CC: A senhora é uma crítica ferrenha das Unidades de Polícia Pacificadora no Rio, que contam com ampla aprovação da população, segundo pesquisas. O que há de errado no modelo?

VMB: É um projeto de alta concentração de forças militarizadas em áreas pobres. Se fosse um programa para a segurança pública do Rio de Janeiro, ele não poderia ser direcionado só para as favelas. A UPP é uma gestão policial da vida dos pobres. Transforma a polícia como principal política pública, acima de todas as outras. Não vejo dessa forma. As pessoas se sentem seguras quando têm transporte, alimentação, limpeza urbana. Além disso, esse modelo de controle territorial está inserido num paradigma bélico. Segurança pública não é guerra tampouco disputa territorial. A UPP parece uma invenção de Sergio Cabral ou do seu Secretário de Segurança Pública, mas o modelo foi testado em outros lugares do mundo e fracassou. O projeto foi vendido aqui como panaceia, uma espécie emplastro Brás Cubas, destinado a curar todos os males da humanidade, nos delírios do célebre personagem de Machado de Assis.

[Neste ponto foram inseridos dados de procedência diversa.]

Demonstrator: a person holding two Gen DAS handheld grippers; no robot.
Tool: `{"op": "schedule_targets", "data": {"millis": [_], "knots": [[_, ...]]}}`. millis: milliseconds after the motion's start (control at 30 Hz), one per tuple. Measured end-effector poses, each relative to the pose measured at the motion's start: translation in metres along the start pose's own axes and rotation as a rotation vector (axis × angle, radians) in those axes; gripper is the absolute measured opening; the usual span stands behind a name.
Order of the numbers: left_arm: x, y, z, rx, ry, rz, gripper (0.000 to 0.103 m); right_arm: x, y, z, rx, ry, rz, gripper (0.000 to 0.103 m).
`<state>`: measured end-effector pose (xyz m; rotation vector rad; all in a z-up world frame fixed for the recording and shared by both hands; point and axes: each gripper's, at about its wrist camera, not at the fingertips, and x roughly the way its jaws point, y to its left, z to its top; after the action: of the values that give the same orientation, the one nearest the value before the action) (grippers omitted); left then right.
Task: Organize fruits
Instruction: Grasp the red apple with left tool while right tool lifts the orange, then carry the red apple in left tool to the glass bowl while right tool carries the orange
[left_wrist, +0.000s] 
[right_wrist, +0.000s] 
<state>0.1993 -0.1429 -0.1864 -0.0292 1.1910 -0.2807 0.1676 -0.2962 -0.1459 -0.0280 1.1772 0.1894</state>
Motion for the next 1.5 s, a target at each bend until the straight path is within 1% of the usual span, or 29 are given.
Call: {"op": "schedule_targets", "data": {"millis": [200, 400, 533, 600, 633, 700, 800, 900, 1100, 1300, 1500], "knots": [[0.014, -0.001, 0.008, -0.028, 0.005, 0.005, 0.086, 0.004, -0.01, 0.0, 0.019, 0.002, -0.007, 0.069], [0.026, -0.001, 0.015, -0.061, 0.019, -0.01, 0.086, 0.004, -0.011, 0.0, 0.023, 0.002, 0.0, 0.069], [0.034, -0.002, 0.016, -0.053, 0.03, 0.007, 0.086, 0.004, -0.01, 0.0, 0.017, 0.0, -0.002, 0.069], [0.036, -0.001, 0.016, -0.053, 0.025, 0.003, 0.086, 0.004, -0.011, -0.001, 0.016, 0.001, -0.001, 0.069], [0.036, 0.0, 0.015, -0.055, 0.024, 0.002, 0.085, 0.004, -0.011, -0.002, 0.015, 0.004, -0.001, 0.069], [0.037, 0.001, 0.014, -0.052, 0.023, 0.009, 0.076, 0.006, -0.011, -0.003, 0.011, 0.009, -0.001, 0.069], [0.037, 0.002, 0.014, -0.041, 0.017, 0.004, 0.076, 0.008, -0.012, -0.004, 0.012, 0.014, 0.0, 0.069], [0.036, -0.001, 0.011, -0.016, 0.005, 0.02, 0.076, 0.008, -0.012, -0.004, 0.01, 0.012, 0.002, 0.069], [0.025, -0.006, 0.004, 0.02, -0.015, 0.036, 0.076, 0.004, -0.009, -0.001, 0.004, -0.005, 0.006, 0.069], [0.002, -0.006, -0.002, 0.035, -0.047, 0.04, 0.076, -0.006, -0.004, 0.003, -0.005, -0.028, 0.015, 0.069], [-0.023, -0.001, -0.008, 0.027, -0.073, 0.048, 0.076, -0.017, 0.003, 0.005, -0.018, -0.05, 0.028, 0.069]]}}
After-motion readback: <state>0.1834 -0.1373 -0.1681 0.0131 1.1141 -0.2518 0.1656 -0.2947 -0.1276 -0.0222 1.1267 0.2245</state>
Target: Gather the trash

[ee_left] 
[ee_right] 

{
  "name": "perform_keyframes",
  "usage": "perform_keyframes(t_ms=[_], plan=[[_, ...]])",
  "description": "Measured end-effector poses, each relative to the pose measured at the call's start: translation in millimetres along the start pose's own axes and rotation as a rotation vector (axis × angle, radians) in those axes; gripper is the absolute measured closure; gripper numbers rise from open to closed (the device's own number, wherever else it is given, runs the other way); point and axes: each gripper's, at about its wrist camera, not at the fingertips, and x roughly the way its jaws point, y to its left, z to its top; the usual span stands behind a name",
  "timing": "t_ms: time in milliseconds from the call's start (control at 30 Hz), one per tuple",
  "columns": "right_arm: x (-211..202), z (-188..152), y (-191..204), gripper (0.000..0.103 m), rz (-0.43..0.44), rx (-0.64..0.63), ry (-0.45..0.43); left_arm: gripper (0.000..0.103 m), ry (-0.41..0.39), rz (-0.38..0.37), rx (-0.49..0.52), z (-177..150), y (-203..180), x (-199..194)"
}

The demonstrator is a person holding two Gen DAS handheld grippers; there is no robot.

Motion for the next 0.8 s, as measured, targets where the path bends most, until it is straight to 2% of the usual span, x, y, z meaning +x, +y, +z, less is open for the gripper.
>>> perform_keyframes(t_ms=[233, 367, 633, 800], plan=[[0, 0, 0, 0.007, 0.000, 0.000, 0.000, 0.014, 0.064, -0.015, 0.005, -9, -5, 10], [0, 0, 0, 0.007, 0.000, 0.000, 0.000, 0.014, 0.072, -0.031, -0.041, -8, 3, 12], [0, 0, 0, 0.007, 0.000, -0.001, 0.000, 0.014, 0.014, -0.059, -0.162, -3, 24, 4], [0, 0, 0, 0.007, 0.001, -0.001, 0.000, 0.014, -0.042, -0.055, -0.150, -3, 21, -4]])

CC: Onde mais esse modelo foi adotado?

VMB: Em Medellín, os pesquisadores do Observatorio de Seguridad Humana têm uma série de estudos e estatísticas que revelam os equívocos desse modelo de ocupação militarizada em áreas pobres da Colômbia. O geógrafo Milton Santos ressalta que a aposta na "recuperação de territórios" remete ao conceito bélico norte-americano e israelense de ocupação de territórios estrangeiros. Sim, porque os governos dos Estados Unidos e de Israel não têm coragem de impor esse mesmo modelo dentro de casa, para a sua própria população.

CC: Vende-se a ideia de que a UPP é um modelo de policiamento comunitário.

VMB: UPP não é policiamento comunitário, é uma tomada de território por forças militarizadas. Algo muito semelhante ao que ocorre na Palestina, no Iraque, no Afeganistão. O coronel Nazareth Cerqueira foi um dos primeiros a implantar o policiamento comunitário na América Latina nos anos 1980. O projeto tinha no horizonte a ideia de o policial estar próximo, mas não metendo o pé na porta. O oficial deveria ser acessível, próximo para atender às demandas da população. Mas nunca para impor sua disciplina, o protagonista era a população.

CC: O que é a vida em uma favela "pacificada"?

VMB: O tipo de atuação policial que se faz nas favelas ocupadas pela polícia no Rio só poderia ser feita na zona sul da cidade caso o governo decretasse "estado de sítio". Há toques de recolher, abordagens ostensivas, invasão de domicílios sem mandado judicial, a proibição de tudo. Os moradores do morro do Cantagalo costumam reclamar que os bares de Ipanema ficam abertos a noite toda, mas as biroscas da favela têm horário para fechar. Para fazer uma festa em casa, o morador de lá tem de pedir autorização. Se fosse uma experiência de policiamento comunitário, como cinicamente costumam dizer, as intervenções deveriam ocorrer em todo o bairro de Copacabana, não apenas nas favelas dali.